TASK DETAILS - What you give back should be exactly the opening lines of the data, ending with the line that contains "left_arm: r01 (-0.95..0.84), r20" and including it.

Collected data -
○ ○ ○ ○

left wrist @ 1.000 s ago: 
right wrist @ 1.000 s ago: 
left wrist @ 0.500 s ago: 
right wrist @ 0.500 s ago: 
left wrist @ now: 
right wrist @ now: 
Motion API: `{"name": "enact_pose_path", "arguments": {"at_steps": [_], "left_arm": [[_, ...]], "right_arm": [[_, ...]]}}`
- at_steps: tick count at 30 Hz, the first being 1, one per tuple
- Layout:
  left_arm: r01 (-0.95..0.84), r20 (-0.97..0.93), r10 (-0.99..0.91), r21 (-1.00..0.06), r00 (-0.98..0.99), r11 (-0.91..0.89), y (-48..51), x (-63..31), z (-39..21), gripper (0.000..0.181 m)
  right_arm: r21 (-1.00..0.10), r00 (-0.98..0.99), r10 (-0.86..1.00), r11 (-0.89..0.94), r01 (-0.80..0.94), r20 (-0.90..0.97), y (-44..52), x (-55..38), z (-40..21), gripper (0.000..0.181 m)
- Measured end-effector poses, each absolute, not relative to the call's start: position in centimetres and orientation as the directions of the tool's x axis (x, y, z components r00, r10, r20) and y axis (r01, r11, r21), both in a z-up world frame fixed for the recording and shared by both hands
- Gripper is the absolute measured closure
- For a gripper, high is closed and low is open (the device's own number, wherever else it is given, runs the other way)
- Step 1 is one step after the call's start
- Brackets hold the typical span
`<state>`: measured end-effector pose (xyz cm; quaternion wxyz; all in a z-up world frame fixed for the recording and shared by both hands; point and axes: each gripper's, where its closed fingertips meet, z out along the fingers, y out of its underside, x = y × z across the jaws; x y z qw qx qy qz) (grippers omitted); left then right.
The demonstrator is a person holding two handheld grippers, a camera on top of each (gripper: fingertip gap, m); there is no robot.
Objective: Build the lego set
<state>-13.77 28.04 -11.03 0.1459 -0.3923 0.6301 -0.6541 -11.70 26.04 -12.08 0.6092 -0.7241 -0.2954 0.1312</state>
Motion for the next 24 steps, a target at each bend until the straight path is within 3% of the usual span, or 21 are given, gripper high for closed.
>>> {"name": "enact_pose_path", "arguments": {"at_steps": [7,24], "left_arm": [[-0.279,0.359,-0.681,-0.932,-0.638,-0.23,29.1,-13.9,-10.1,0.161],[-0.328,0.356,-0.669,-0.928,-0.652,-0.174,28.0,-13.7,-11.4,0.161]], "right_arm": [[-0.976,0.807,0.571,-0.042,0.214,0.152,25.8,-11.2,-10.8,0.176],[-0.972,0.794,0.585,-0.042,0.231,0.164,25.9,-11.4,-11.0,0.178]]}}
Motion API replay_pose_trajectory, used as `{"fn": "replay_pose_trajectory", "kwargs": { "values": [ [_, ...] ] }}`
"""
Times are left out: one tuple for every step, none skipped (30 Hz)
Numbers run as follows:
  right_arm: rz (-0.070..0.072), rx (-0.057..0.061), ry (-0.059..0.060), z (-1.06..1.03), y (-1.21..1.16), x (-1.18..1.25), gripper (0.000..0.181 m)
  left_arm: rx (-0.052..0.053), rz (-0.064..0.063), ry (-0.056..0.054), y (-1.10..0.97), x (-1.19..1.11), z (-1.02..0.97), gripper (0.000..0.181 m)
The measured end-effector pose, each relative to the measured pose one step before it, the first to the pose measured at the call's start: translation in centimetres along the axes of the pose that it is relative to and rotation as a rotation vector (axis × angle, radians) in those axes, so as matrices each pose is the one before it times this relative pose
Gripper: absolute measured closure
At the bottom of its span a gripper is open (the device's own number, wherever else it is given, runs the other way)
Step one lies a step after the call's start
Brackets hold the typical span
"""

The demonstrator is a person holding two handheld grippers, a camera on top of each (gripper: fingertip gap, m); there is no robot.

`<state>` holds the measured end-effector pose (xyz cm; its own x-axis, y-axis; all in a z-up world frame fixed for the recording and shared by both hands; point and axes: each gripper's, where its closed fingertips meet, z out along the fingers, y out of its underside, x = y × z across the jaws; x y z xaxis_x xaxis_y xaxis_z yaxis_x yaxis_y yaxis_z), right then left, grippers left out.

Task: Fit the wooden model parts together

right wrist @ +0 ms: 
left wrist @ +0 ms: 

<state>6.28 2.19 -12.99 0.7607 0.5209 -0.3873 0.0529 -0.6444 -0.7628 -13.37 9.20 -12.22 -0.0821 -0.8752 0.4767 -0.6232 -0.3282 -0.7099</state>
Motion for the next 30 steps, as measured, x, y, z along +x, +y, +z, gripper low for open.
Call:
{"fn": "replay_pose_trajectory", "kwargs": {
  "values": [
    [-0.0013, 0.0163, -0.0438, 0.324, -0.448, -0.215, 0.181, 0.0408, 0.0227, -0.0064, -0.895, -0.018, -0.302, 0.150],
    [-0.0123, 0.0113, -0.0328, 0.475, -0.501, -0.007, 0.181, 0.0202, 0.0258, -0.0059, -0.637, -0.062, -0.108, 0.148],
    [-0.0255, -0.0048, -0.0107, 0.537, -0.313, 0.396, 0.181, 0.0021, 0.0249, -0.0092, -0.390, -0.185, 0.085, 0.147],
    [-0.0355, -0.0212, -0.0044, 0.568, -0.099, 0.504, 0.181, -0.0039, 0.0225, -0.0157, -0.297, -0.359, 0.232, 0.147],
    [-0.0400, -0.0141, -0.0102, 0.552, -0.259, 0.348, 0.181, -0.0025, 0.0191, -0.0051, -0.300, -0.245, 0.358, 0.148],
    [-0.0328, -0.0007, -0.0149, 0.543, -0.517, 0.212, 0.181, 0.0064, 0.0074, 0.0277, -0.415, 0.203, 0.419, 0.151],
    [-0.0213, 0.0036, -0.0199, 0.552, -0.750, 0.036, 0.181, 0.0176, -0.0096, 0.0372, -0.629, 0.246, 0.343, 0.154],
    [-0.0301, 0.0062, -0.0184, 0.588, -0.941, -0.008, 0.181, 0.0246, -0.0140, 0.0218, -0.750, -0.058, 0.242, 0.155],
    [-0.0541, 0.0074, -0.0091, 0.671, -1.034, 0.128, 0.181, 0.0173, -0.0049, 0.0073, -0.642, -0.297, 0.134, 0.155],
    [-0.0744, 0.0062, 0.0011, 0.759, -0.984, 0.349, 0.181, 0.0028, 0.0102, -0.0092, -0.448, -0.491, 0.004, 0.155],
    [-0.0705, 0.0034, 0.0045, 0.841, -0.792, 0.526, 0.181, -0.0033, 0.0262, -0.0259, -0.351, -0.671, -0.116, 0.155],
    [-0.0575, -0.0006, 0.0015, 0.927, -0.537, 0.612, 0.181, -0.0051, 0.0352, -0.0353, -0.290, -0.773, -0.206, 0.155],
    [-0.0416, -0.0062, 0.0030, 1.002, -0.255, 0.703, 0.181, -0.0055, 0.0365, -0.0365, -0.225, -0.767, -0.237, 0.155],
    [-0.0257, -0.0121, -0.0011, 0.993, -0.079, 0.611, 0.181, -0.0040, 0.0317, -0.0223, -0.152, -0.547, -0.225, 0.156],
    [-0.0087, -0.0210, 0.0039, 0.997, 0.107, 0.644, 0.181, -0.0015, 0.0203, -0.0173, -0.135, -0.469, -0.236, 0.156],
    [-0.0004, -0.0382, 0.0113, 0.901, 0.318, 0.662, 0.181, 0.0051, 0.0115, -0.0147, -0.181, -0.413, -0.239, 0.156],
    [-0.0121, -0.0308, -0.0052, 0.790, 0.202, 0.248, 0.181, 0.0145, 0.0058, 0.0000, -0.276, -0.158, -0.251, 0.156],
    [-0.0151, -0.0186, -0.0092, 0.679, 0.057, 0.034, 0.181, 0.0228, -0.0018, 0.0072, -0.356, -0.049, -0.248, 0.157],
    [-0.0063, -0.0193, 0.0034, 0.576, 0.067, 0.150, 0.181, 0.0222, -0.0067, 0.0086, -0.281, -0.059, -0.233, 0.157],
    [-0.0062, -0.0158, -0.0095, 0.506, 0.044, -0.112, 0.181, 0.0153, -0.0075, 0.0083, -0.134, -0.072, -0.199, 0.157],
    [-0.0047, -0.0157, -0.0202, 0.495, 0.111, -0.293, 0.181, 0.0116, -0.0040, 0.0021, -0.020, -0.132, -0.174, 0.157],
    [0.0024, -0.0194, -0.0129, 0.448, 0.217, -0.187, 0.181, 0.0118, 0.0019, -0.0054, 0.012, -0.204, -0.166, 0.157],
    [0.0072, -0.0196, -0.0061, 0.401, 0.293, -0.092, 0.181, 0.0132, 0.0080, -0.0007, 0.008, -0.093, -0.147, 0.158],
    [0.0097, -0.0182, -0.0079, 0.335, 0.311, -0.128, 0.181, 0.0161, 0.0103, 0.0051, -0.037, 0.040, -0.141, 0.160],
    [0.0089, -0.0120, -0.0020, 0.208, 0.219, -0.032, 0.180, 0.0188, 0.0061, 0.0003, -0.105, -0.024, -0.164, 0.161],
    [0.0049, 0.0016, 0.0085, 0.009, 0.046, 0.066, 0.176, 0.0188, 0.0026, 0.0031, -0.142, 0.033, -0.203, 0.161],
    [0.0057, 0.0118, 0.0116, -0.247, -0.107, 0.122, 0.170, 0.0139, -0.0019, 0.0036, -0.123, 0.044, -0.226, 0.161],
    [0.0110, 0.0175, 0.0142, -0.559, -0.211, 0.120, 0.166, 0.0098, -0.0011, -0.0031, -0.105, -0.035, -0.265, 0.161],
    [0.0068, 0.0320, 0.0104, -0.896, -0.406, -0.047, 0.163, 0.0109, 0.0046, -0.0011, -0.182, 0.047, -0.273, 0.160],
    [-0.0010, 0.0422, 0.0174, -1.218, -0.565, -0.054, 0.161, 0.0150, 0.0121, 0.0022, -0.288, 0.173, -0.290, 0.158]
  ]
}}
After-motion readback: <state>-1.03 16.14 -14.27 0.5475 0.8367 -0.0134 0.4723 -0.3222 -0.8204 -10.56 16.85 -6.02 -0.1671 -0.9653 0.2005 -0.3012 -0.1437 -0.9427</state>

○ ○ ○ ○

ANSWER FOR THE TASK -
left wrist @ 1.000 s ago: 
right wrist @ 1.000 s ago: 
left wrist @ 0.500 s ago: 
right wrist @ 0.500 s ago: 
left wrist @ now: 
right wrist @ now: 
Motion API: `{"name": "enact_pose_path", "arguments": {"at_steps": [_], "left_arm": [[_, ...]], "right_arm": [[_, ...]]}}`
- at_steps: tick count at 30 Hz, the first being 1, one per tuple
- Layout:
  left_arm: r01 (-0.95..0.84), r20 (-0.97..0.93), r10 (-0.99..0.91), r21 (-1.00..0.06), r00 (-0.98..0.99), r11 (-0.91..0.89), y (-48..51), x (-63..31), z (-39..21), gripper (0.000..0.181 m)

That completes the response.